§ What to do:
Quote the line containing "Which region of the image contains the silver" and all lines that follow it in the listing below, exactly as written.
---
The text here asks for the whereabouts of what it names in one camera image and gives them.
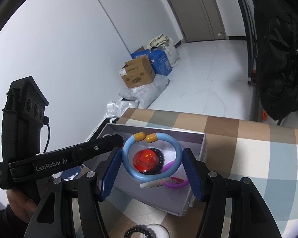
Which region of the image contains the beige cloth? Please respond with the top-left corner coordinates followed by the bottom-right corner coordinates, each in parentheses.
top-left (146, 33), bottom-right (173, 49)

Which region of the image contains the blue Jordan shoe box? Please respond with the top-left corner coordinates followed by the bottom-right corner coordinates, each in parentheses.
top-left (62, 169), bottom-right (80, 181)

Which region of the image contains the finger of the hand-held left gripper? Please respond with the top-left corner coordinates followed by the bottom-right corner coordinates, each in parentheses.
top-left (73, 134), bottom-right (124, 163)

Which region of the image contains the black backpack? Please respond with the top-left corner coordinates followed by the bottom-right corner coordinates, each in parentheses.
top-left (250, 0), bottom-right (298, 122)

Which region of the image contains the brown cardboard box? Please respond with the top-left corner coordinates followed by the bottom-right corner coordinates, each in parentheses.
top-left (118, 55), bottom-right (156, 88)

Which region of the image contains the blue cardboard box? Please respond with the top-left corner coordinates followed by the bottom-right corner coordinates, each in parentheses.
top-left (131, 46), bottom-right (173, 76)

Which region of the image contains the white woven sack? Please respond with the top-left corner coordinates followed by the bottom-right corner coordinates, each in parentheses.
top-left (161, 43), bottom-right (180, 68)

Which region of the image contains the grey plastic mailer bag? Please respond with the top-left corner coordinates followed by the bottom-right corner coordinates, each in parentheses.
top-left (136, 76), bottom-right (169, 108)
top-left (118, 88), bottom-right (139, 102)

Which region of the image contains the person's left hand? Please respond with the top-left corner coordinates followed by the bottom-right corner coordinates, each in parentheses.
top-left (6, 190), bottom-right (39, 225)

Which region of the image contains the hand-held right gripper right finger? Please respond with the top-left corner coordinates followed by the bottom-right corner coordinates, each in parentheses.
top-left (182, 147), bottom-right (280, 238)

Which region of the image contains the blue bracelet with yellow caps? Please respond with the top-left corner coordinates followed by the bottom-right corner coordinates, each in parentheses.
top-left (122, 132), bottom-right (183, 181)

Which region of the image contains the black spiral hair tie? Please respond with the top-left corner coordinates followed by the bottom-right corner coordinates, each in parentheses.
top-left (124, 225), bottom-right (151, 238)
top-left (149, 148), bottom-right (165, 175)

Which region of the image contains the black metal rack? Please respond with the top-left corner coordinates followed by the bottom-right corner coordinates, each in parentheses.
top-left (230, 0), bottom-right (261, 85)

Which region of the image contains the purple bracelet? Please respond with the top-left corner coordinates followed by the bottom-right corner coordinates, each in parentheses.
top-left (161, 161), bottom-right (189, 188)

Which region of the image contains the checkered tablecloth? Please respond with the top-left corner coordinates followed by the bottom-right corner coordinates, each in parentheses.
top-left (72, 108), bottom-right (298, 238)

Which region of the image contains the red round badge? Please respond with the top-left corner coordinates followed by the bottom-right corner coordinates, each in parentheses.
top-left (134, 149), bottom-right (157, 174)

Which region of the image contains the grey cardboard box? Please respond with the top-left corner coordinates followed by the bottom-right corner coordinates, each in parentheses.
top-left (91, 123), bottom-right (208, 217)

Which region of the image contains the silver plastic package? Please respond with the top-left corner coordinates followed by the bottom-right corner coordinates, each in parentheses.
top-left (107, 100), bottom-right (139, 119)

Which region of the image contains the grey door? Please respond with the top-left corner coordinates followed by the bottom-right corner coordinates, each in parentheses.
top-left (161, 0), bottom-right (226, 42)

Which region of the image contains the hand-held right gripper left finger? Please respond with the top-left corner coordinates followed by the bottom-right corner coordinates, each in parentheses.
top-left (26, 148), bottom-right (122, 238)
---
§ The answer:
Which region of the image contains the silver plastic package? Please respond with the top-left corner coordinates followed by the bottom-right corner coordinates, each in parentheses.
top-left (107, 100), bottom-right (139, 119)

Which region of the image contains the grey door? Please respond with the top-left corner coordinates followed by the bottom-right corner coordinates, each in parentheses.
top-left (161, 0), bottom-right (226, 42)

Which region of the image contains the hand-held right gripper left finger? Please respond with the top-left corner coordinates followed by the bottom-right corner coordinates, each in parentheses.
top-left (26, 148), bottom-right (122, 238)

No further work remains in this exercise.